Epithelial and endothelial dystrophie

Whereas the ocular manifestations of Fabry disease might persist for years unnoticed or without any consequence to visual acuity, that isn't the case with epithelial basement membrane dystrophy (EBMD). One of the more common corneal dystrophies, EBMD is a protrusion of the basement membrane into the epithelium, causing recurrent corneal erosion. This erosion exposes nerve endings and causes severe pain, not to mention blurred vision, light sensitivity and foreign body sensation.

Also known as map-dot-fingerprint dystrophy for the bilateral, opaque clouds, dots and lines on the epithelium, EBMD can cause astigmatism and other higher-order aberrations, says Melissa Barnett, O.D., AOA Contact Lens and Cornea Section (CLCS) member and principal optometrist at UC Davis Eye Center.

"Microcysts appear as oval, oblong or comma-shaped, and rarely appear alone but are typically associated with map and fingerprint patterns," Dr. Barnett writes, adding that such patterns also may appear without dots or individual microcysts.

Management strategies typically include ocular lubricants, bandage contact lenses, topical hyperosmotics, epithelial debridement, autologous serum eyedrops, anterior stromal puncture, phototherapeutic keratectomy and amniotic membranes.

From the posterior cornea, Fuchs' dystrophy is a bilateral, asymmetric condition that manifests most commonly among 50- to 60-year-old patients and presents as painful, recurrent corneal wounds with hazy vision. Essentially the deterioration of "pumper cells," Fuchs' dystrophy results in corneal clouding and swelling that creates painful blisters.

Initially asymptomatic, Fuchs' can threaten vision loss and necessitate a corneal transplant. A transplant patient may be a candidate for scleral lens wear, Dr. Barnett notes.
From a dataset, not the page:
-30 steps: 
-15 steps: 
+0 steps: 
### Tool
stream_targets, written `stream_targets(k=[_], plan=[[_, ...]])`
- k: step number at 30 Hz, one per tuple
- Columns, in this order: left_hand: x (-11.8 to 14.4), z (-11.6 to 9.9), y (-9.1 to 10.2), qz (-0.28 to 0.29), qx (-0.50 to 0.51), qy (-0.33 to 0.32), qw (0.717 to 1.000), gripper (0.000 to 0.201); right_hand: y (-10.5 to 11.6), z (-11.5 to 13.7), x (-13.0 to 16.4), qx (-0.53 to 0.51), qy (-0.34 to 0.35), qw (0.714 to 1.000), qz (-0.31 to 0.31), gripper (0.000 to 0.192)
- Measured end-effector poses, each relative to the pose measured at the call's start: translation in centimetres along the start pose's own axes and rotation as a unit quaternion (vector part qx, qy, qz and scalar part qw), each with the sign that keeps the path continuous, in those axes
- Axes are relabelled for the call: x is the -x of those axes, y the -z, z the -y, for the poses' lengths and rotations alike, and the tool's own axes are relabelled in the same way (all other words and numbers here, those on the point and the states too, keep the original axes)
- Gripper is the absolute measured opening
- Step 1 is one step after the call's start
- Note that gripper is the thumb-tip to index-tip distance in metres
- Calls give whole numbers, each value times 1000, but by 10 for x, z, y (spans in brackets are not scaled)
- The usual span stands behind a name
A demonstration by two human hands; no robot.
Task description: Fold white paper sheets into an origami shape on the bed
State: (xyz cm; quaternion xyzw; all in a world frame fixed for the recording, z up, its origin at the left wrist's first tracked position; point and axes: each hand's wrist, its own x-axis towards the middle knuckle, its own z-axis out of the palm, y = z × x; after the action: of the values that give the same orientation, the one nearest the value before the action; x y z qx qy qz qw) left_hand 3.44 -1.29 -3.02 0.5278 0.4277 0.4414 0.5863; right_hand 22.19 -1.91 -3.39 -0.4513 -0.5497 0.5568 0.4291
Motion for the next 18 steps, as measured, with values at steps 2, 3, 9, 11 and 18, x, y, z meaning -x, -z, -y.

"When managing these patients with scleral lens wear, it is important to have a baseline endothelial cell count and global pachymetry in order to monitor the cornea carefully," she writes.

Wilson disease

In a broad sense, Dr. Brujic argues that eye care practitioners should espouse a holistic approach to patient care—not entrenching themselves solely in eye care—given that corneal issues can be indicative of systemic disorders. An example? Wilson disease.

Here's a genetic disease that prevents the body from removing excess copper, of which a delicate balance is necessary to maintain healthy bodily functions. Too little copper, and muscles weaken, white blood cell counts drop and anemia develops. Too much, and the buildup in the liver, brain and eyes becomes lethally poisonous. It, too, can be caught in the cornea.

"You literally see pigment in the cornea, but it's actually copper deposits in Descemet's membrane," Dr. Brujic says.

Called Kayser-Fleischer rings, the pigmentation appears as a rusty-brown ring around the edge of the iris and rim of the cornea. The National Institutes of Health notes Kayser-Fleischer rings are often indicative of nervous system damage resulting from Wilson disease, while the rings are only present in upward of 66% of those with liver damage alone.

True, such disease and manifestations may be rare, but in each case early detection can be critical not only for improving a patient's quality of life, but also for improving their outlook.